● **WHAT YOU ARE ASKED TO DO**
Scan the listing beneath this sentence. Report each line with the word "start".

Top of SUPPLIED MATERIAL

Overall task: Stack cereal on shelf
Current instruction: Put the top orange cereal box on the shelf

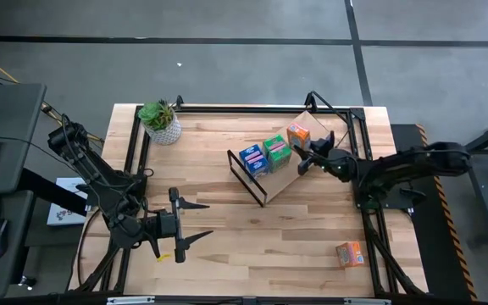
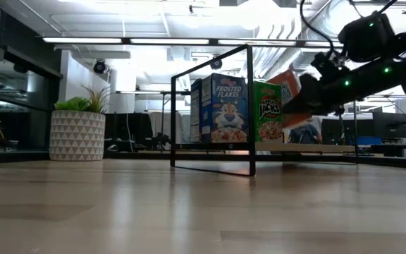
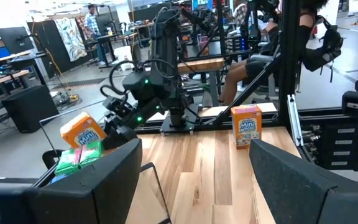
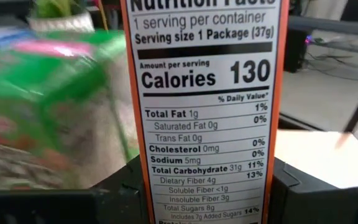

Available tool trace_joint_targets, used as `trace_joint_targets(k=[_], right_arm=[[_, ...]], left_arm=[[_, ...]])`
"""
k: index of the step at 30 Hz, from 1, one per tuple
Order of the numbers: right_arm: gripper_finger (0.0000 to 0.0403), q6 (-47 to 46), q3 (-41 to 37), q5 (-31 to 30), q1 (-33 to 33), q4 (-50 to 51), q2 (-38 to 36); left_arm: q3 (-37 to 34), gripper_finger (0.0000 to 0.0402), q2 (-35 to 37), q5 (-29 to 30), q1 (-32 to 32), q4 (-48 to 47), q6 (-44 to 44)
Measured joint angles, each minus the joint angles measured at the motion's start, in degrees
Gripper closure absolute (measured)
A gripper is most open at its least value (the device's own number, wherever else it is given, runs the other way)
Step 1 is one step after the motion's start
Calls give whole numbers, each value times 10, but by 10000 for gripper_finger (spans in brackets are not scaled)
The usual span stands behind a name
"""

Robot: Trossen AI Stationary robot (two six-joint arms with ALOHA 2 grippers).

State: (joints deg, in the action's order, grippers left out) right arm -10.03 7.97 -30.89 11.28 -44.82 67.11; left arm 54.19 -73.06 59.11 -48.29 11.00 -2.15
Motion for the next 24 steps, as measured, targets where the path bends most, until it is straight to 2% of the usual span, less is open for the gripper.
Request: trace_joint_targets(k=[3,10,20,24], right_arm=[[238,-3,0,2,14,-6,21],[238,27,0,65,46,-51,55],[238,49,0,163,101,-46,57],[238,46,0,178,109,-38,57]], left_arm=[[0,112,0,0,0,0,0],[0,112,0,0,0,0,1],[0,112,0,0,0,0,4],[0,112,0,0,0,0,6]])
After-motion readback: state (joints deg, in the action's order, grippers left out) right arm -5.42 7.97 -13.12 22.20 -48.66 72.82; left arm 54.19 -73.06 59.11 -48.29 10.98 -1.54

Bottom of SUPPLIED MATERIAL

● **EXERCISE SOLUTION**
Measured joint angles, each minus the joint angles measured at the motion's start, in degrees
Step 1 is one step after the motion's start

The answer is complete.